Substitutions Involving e^x or ln(x) - Problem 2
Let's do another method of substitution problem. In this problem, we're going to solve two integrals, and both of them are going to be in the form, rational functions. For both of them I'm going to use this formula if you follow me over here; The integral of 1 over x dx equals natural log of the absolute value of x plus c.
Now first of all, let me caution you not to use that formula directly. You don't want to just write equals natural log of the absolute value of 2 minus 5x plus c. That's not going to work. In this case, you want to use substitution. You want to remember to use substitution anytime if you were differentiating. Use the chain rule. This is a composite function, it would need the chain rule for differentiation. So you'd use substitution to integrate it. So let's see how that works.
I think of this as like a 1 over x function with 2 minus 5x inside it. So the inside function is 2 minus 5x. That's what I'm going to substitute for. I need a dw or I need to replace the dx with something. So dw is going to be -5dx.
So if I solve this for dx, I get -1/5dw. So let me replace the dx with -150w. This integral becomes -1/5dw over, and 2 minus 5x is just w. Now if I pull the -1/5 out, look what I have. I have the integral of dw over w which is really just the same as the integral of 1 over w dw. So this is exactly the integral I have in my formula. I can apply that formula now. -1/5 natural log of the absolute value of w plus c. The only thing left to do is replace the w with 2 minus 5x. So this is going to be -1/5 natural log of the absolute value of 2 minus 5x plus c. That's my final answer.
So let's check this by differentiating it. If we differentiate it, we should get the original function; 1 over 2 minus 5x back again. So let's see if that happens. So the derivative of -1/5 natural log of the absolute value of 2 minus 5x plus c is, I can pull out the -1/5.
The derivative of the natural log of the absolute value of something is just 1 over that something. So this is going to be 1 over 2 minus 5x. This is a composite function so I have to multiply by the derivative of the inside part.
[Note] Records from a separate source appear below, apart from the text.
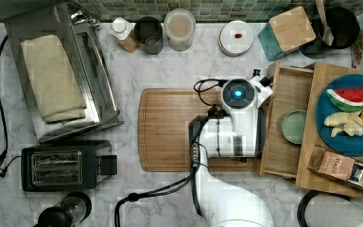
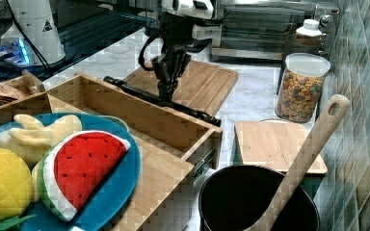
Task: Close the drawer.
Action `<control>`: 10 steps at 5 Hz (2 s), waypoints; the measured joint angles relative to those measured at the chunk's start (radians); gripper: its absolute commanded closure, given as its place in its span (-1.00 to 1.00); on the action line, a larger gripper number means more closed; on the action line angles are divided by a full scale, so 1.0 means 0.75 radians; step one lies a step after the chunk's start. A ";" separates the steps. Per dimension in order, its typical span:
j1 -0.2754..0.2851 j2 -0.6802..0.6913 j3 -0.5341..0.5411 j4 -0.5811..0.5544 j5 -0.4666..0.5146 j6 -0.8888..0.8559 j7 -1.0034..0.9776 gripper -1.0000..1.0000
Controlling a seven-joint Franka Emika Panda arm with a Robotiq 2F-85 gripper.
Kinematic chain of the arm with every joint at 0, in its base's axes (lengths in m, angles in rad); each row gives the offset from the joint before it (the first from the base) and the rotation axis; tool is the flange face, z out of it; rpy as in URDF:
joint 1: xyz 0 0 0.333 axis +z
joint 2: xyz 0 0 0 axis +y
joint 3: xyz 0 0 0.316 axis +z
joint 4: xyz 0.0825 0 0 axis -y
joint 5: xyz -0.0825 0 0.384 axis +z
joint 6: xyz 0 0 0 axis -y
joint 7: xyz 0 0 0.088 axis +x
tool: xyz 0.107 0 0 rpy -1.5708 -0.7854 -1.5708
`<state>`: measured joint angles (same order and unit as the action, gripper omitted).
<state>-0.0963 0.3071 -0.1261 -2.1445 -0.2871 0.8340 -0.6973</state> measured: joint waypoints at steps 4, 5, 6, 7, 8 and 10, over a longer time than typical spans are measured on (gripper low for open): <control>-0.272 0.012 -0.047 -0.023 0.213 0.210 -0.370 1.00; -0.272 0.013 -0.046 -0.023 0.213 0.210 -0.370 1.00; -0.272 0.017 -0.046 -0.018 0.213 0.206 -0.370 1.00; -0.260 0.019 -0.058 -0.018 0.213 0.206 -0.370 1.00; -0.258 0.018 -0.060 -0.018 0.214 0.209 -0.368 1.00; -0.257 0.018 -0.061 -0.021 0.205 0.210 -0.368 1.00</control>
<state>-0.2891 0.3203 -0.1715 -2.1602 -0.1337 0.9912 -0.9731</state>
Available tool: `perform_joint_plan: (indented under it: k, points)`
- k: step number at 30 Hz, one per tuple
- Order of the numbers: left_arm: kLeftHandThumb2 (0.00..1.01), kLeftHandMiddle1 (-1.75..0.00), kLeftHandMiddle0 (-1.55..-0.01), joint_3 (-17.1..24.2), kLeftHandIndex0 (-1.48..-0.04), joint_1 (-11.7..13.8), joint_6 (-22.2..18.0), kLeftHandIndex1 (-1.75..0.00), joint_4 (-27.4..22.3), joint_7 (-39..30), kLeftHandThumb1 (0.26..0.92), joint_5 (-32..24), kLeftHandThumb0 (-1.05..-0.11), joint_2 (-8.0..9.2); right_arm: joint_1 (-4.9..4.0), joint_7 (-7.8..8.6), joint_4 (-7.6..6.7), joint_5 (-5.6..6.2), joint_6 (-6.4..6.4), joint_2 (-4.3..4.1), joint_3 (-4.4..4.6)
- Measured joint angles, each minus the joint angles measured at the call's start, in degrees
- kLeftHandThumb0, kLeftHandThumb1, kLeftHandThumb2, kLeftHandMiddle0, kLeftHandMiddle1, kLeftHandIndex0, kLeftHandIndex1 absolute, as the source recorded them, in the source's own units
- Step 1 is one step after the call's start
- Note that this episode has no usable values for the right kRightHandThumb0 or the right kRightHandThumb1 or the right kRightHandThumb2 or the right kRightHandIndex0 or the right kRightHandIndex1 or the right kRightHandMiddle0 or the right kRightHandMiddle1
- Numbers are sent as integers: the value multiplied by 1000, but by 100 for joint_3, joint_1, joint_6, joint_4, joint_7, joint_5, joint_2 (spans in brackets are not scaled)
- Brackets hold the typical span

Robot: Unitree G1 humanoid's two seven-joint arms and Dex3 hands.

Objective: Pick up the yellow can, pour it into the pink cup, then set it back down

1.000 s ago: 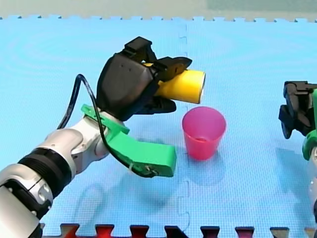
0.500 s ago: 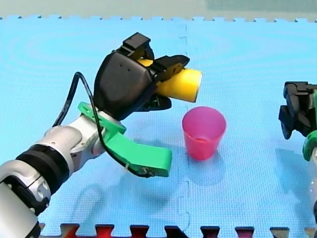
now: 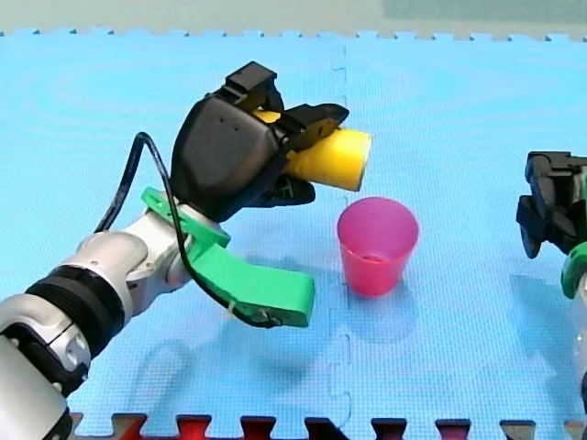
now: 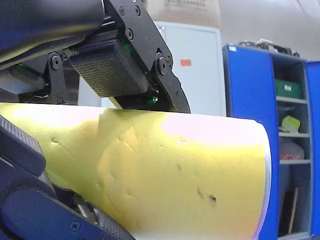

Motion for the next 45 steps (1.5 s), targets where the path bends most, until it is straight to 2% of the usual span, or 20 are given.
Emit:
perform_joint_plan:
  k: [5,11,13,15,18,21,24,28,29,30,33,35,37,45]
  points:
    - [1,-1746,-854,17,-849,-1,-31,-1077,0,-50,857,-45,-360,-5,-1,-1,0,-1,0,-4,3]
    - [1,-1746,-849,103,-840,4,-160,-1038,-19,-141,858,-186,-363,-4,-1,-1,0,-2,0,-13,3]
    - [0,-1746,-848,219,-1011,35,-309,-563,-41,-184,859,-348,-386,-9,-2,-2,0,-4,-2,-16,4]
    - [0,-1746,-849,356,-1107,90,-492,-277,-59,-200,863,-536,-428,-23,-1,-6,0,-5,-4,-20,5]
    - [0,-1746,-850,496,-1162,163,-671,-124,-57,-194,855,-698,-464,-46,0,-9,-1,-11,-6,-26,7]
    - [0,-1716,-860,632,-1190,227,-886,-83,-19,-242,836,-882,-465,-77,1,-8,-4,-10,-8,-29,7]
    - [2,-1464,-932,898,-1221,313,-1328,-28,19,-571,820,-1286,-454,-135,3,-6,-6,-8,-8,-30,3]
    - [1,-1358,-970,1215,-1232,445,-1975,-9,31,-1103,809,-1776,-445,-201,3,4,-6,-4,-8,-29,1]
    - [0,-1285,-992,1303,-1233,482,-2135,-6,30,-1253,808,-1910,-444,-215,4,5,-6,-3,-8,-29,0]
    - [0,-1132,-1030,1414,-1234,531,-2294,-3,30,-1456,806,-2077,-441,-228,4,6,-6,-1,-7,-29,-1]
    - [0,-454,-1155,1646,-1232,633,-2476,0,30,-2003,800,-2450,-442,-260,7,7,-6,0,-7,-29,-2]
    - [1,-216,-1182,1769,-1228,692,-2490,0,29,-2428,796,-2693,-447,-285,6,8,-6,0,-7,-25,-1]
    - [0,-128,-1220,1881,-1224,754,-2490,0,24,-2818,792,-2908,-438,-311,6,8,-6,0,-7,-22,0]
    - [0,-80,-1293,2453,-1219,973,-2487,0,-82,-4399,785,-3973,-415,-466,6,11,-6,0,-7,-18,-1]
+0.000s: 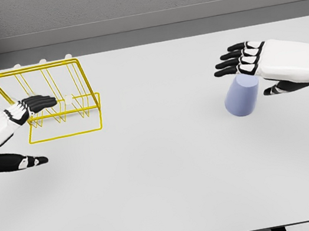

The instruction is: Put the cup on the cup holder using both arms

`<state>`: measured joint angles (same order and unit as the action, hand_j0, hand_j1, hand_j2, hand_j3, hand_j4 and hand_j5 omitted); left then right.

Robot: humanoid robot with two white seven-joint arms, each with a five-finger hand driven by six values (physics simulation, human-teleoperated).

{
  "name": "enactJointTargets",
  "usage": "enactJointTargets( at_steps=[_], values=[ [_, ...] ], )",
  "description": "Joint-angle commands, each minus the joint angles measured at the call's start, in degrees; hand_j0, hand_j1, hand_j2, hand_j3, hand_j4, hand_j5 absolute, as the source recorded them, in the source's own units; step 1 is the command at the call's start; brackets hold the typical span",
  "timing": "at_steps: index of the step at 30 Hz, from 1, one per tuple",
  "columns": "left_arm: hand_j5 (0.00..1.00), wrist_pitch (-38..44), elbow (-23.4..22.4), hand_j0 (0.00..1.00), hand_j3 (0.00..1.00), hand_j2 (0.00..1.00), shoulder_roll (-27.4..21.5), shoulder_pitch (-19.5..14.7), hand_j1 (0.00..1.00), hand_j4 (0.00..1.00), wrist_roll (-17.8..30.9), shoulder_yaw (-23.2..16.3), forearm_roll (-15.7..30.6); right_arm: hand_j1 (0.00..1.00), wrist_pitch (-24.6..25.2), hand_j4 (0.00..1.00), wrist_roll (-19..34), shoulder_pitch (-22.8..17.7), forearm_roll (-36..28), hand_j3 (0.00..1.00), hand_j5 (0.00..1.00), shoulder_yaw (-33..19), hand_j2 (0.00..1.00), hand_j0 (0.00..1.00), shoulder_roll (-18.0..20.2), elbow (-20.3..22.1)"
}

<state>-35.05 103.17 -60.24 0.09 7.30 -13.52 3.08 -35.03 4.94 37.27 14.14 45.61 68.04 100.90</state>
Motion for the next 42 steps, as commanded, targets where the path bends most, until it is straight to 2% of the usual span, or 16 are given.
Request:
enactJointTargets(
  at_steps=[1,5,7,9,11,12,14,17,22,24,26,29,34,37,39,42],
  values=[
    [1.0,0.05,0.01,1.0,1.0,1.0,0.83,0.0,1.0,1.0,-0.1,-1.07,0.52,1.0,0.03,1.0,-0.02,0.0,-0.08,1.0,1.0,0.18,1.0,1.0,0.17,0.0],
    [1.0,0.05,0.01,1.0,1.0,1.0,0.83,0.0,1.0,1.0,-0.18,-1.59,0.61,1.0,0.03,1.0,-0.02,0.0,0.27,1.0,1.0,1.5,1.0,1.0,0.43,-0.18],
    [1.0,0.05,0.01,1.0,1.0,1.0,1.0,0.09,1.0,1.0,-0.18,-2.21,0.7,1.0,0.03,1.0,-0.02,0.88,3.17,1.0,1.0,1.06,1.0,1.0,-0.36,-4.66],
    [1.0,0.05,0.01,1.0,1.0,1.0,0.91,0.09,1.0,1.0,-0.18,-4.4,2.54,1.0,0.03,1.0,0.15,2.11,3.26,1.0,1.0,1.06,1.0,1.0,-0.54,-6.85],
    [1.0,0.05,0.01,1.0,1.0,1.0,0.91,0.09,1.0,1.0,-0.18,-5.72,3.86,1.0,0.03,1.0,5.95,2.02,3.08,1.0,1.0,0.18,1.0,1.0,-0.89,-8.08],
    [1.0,0.05,0.01,1.0,1.0,1.0,0.91,0.09,1.0,1.0,-0.18,-6.25,3.86,1.0,0.03,1.0,6.74,2.11,3.08,1.0,1.0,-0.96,1.0,1.0,-2.81,-9.41],
    [1.0,0.05,0.01,1.0,1.0,1.0,0.83,0.09,1.0,1.0,-0.18,-8.1,3.86,1.0,0.03,1.0,10.34,3.96,3.7,1.0,1.0,-1.05,1.0,1.0,-4.22,-10.29],
    [1.0,0.05,0.01,1.0,1.0,1.0,0.83,0.09,1.0,1.0,-0.18,-10.2,3.95,1.0,0.03,1.0,11.84,4.75,6.33,1.0,1.0,-1.05,1.0,1.0,-6.69,-11.43],
    [1.0,0.05,0.01,1.0,1.0,1.0,0.83,0.09,1.0,1.0,-0.27,-13.81,4.04,1.0,0.03,1.0,14.3,5.54,7.21,1.0,1.0,-0.7,1.0,1.0,-7.83,-11.43],
    [1.0,0.05,0.01,1.0,1.0,1.0,0.83,0.09,1.0,1.0,-0.27,-14.69,6.93,1.0,0.03,1.0,14.3,5.89,8.53,1.0,1.0,-0.26,1.0,1.0,-8.71,-11.69],
    [1.0,0.05,0.01,1.0,1.0,1.0,0.74,0.09,1.0,1.0,-0.27,-15.83,11.15,1.0,0.03,1.0,14.3,5.98,9.94,1.0,1.0,-0.08,1.0,1.0,-10.55,-14.85],
    [1.0,0.05,0.01,1.0,1.0,1.0,0.56,0.09,1.0,1.0,-0.27,-16.97,16.52,1.0,0.03,1.0,14.39,6.59,11.17,1.0,1.0,1.41,1.0,1.0,-12.31,-16.17],
    [1.0,0.05,0.01,1.0,1.0,1.0,0.56,-0.18,1.0,1.0,-0.1,-21.8,19.24,1.0,0.03,1.0,14.39,6.5,12.05,1.0,1.0,3.08,1.0,1.0,-13.37,-17.49],
    [1.0,0.05,0.01,1.0,1.0,1.0,0.56,-1.49,1.0,1.0,0.26,-23.65,25.48,1.0,0.03,1.0,14.39,6.5,12.14,1.0,1.0,3.87,1.0,1.0,-13.81,-17.93],
    [1.0,0.05,0.01,1.0,1.0,1.0,0.56,-4.04,1.0,1.0,0.34,-26.38,28.38,1.0,0.03,1.0,14.39,6.59,12.49,1.0,1.0,4.14,1.0,1.0,-14.07,-18.81],
    [1.0,0.05,0.01,1.0,1.0,1.0,0.39,-5.27,1.0,1.0,1.22,-26.55,33.56,1.0,0.03,1.0,14.48,6.59,13.54,1.0,1.0,4.14,1.0,1.0,-15.21,-19.43]
  ],
)
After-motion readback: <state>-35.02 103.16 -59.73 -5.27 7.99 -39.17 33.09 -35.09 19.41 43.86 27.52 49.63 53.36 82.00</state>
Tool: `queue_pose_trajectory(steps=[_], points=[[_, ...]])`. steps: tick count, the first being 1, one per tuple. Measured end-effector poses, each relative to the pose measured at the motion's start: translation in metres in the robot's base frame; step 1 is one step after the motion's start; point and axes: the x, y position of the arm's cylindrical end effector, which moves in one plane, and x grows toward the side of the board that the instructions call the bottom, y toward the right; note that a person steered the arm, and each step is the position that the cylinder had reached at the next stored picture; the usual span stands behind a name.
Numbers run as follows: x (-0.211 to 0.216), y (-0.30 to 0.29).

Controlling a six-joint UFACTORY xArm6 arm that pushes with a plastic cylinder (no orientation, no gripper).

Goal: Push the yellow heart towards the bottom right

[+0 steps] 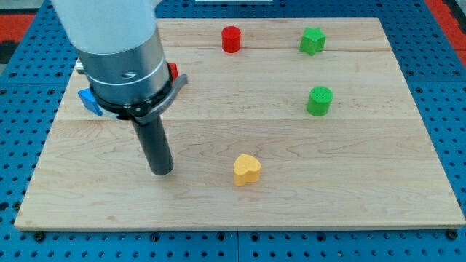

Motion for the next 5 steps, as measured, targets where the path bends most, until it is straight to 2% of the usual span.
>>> queue_pose_trajectory(steps=[1, 2, 3, 4, 5], points=[[0.0, 0.068], [0.009, 0.17], [0.014, 0.22], [0.007, 0.177], [-0.055, 0.173]])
The derivative of the inside part is -5, so times -5. You can see that these are going to cancel, the -1/5 and the -5 cancel. I get 1 over 2 minus 5x. That's exactly what I started with. That tells me that this answer is correct
Let's try another one. This one is slightly harder. It's harder to see that we're going to get something of the form 1 over w dw here, but keep in mind that this does involve a composite function of the form 1 over where w would be 9 plus x². So let's actually try substituting for that 9 plus x². So dw would be 2xdx.
Now I have an xdx. I have six of them, so that's going to be 3 times dw. So let me substitute for that. 6xdx is 3 times this so 3dw. Then the 9 plus x², that's just w. So I'm in the same situation as before. This integral can be written if I pull the 3 out. The integral of 1 over w dw. On this I can apply my formula.
So this becomes 3 times the natural log of the absolute value of w plus c. The final thing I have to do, replace the w with 9 plus x². 3 times the natural log of the absolute value of 9 plus x² plus c. Now you might notice that in this final answer, I don't absolutely need the absolute value, because 9 plus x² is never going to be negative. It's actually a quantity that can't be negative, because x² can't be negative. This is always going to be greater than or equal to 9. I'll leave it. It's redundant, but it's not incorrect.
Let's differentiate this to see if it's the correct answer. If it's the correct answer differentiating it should give me 6x over 9 plus x². So let's do that. Now I can pull the 3 out, and I have the derivative of the natural log of the absolute value of something. That's just 1 over that something. So 1 over the 9 plus x² times the derivative of the inside part. I have to use the chain rule on this. The derivative of the inside part is 2x. That's exactly what I was hoping for; 3 times 2x is 6x. 6x over 9 plus x². That's exactly what I started with. That means that this answer is correct.